EXERCISE OBJECTIVE: Taking the line with "(258, 256): 1.34" as the first and the line with "Labels for a" as the last, set down exactly every line in that range from the entries below, and no more.

--- RECORDS PROVIDED Enclosed Below ---

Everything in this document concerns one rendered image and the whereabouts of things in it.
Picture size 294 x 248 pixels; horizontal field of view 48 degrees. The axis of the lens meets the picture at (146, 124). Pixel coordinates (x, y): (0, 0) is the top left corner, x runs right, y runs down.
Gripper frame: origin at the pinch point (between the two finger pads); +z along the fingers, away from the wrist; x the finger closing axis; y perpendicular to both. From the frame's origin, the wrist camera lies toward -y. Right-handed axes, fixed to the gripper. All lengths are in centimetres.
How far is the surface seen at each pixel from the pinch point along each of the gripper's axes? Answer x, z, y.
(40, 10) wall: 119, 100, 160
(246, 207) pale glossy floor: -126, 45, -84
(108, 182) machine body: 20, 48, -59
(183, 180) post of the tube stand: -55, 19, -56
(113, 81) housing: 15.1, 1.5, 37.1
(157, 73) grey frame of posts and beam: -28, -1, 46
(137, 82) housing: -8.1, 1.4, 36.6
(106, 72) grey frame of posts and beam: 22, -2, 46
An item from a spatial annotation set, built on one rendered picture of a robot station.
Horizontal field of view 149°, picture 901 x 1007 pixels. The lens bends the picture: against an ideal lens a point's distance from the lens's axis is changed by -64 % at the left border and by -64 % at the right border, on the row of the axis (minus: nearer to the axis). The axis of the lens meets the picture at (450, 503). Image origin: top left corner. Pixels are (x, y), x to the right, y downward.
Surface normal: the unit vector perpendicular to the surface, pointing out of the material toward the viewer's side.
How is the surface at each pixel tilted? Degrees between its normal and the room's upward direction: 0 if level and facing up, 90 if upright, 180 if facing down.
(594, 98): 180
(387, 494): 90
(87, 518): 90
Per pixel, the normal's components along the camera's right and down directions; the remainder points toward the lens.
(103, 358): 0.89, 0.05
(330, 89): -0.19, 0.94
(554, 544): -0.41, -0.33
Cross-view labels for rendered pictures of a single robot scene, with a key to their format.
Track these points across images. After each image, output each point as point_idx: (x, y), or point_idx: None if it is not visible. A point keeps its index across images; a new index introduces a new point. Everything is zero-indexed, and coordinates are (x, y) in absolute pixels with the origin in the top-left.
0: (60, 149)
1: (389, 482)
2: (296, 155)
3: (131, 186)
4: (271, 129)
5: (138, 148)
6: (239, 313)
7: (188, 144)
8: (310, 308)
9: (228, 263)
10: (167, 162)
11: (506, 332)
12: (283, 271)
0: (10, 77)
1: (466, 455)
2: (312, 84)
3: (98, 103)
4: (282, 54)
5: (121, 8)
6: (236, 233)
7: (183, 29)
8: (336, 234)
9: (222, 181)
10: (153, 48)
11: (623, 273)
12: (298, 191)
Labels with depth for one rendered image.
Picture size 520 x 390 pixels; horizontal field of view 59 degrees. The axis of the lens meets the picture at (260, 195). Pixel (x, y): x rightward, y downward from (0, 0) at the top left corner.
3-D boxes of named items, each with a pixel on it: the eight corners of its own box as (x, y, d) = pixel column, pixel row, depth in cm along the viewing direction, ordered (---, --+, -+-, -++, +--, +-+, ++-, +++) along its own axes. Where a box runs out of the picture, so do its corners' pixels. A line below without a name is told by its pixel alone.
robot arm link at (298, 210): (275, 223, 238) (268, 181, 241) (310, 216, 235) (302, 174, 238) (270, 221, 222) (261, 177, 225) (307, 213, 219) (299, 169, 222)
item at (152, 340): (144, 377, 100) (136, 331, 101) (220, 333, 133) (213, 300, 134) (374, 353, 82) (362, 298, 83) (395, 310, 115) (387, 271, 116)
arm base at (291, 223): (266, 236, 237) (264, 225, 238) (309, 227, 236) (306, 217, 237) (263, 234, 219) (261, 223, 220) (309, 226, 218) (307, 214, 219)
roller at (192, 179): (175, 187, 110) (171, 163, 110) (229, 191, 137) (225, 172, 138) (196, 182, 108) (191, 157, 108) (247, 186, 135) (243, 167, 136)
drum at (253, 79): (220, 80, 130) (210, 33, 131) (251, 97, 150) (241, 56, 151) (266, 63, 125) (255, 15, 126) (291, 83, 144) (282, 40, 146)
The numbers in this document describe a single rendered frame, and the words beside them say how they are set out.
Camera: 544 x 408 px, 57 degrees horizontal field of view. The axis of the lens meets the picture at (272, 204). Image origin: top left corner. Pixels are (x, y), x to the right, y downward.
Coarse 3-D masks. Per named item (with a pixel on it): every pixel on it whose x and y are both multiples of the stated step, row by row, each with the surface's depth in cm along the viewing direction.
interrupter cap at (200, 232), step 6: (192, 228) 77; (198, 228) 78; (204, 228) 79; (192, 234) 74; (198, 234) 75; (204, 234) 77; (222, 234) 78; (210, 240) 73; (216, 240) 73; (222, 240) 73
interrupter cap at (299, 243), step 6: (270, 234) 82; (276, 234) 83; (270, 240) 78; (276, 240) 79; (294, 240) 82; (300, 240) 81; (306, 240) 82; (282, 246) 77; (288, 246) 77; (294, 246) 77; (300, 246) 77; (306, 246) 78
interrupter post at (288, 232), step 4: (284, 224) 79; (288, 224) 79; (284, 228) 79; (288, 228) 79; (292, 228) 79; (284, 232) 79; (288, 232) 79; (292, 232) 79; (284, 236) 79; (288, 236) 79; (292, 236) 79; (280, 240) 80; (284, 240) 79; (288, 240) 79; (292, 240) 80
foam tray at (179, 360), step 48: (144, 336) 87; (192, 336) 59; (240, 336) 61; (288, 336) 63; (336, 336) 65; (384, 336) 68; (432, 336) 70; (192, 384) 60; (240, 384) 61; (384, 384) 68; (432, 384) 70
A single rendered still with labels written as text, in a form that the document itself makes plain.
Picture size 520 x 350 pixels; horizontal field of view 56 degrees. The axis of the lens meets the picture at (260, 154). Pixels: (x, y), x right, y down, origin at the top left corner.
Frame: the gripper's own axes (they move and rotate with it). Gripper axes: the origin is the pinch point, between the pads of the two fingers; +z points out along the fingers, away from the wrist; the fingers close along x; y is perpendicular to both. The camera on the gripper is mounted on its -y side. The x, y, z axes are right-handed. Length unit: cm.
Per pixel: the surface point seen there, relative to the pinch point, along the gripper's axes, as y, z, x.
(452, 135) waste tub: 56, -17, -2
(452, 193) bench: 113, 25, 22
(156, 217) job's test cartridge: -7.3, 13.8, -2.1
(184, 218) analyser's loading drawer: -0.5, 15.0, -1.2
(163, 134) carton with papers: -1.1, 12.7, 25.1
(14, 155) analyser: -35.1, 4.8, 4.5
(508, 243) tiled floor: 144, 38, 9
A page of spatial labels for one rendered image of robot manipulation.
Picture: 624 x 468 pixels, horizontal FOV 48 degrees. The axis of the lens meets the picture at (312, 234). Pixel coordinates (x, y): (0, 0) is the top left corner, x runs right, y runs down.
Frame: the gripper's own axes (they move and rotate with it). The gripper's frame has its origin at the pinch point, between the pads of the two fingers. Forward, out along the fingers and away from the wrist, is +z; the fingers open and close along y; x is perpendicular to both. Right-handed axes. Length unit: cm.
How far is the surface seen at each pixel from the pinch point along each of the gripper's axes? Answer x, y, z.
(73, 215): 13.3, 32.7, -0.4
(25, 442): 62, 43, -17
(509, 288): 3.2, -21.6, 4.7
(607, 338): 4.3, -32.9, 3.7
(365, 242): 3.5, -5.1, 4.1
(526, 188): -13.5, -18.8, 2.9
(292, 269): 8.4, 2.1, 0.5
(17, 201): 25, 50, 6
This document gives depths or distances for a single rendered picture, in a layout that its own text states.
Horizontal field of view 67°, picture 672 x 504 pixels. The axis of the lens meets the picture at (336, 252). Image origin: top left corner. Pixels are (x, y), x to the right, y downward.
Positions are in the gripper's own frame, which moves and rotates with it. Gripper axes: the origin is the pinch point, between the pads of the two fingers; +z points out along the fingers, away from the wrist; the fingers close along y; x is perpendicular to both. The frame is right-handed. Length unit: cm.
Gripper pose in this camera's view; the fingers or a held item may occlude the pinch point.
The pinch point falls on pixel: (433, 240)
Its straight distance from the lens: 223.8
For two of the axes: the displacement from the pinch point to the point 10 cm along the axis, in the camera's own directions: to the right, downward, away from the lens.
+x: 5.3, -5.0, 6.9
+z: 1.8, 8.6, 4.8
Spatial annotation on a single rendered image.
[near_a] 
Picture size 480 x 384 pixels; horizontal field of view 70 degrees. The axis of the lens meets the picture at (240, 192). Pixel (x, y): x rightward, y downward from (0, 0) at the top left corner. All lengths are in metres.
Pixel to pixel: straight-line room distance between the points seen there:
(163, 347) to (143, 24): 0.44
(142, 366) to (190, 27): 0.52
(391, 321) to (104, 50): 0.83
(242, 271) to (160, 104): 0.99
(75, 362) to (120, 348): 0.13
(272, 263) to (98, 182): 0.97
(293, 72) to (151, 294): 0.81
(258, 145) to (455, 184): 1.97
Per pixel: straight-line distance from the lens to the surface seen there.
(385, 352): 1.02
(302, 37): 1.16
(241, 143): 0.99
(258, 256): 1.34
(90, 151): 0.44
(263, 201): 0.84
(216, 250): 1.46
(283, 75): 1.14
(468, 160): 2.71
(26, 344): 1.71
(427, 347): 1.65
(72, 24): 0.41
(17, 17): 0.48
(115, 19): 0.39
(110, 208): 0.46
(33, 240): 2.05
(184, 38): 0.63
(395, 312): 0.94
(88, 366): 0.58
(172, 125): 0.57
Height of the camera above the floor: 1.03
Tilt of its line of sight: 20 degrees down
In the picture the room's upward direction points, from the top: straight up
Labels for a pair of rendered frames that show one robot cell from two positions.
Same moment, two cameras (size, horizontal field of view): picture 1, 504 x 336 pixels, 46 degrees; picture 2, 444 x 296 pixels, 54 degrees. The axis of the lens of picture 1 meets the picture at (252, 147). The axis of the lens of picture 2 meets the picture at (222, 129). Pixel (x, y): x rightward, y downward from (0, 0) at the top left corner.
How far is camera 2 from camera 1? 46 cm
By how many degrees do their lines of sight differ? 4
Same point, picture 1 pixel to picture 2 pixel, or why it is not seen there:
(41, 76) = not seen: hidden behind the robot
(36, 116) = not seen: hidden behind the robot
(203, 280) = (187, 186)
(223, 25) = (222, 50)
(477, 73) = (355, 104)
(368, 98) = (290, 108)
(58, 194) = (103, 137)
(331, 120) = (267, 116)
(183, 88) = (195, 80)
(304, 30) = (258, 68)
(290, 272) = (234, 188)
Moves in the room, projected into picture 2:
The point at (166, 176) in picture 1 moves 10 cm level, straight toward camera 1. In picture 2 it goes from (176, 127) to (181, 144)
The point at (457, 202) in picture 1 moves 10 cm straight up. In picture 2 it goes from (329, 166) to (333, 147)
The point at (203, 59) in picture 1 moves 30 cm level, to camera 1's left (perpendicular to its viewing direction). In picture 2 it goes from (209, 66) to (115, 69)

--- End of Enclosed RECORDS PROVIDED ---

WRITTEN REPLY:
(258, 256): 1.34
(90, 151): 0.44
(263, 201): 0.84
(216, 250): 1.46
(283, 75): 1.14
(468, 160): 2.71
(26, 344): 1.71
(427, 347): 1.65
(72, 24): 0.41
(17, 17): 0.48
(115, 19): 0.39
(110, 208): 0.46
(33, 240): 2.05
(184, 38): 0.63
(395, 312): 0.94
(88, 366): 0.58
(172, 125): 0.57
Height of the camera above the floor: 1.03
Tilt of its line of sight: 20 degrees down
In the picture the room's upward direction points, from the top: straight up
Labels for a pair of rendered frames that show one robot cell from two positions.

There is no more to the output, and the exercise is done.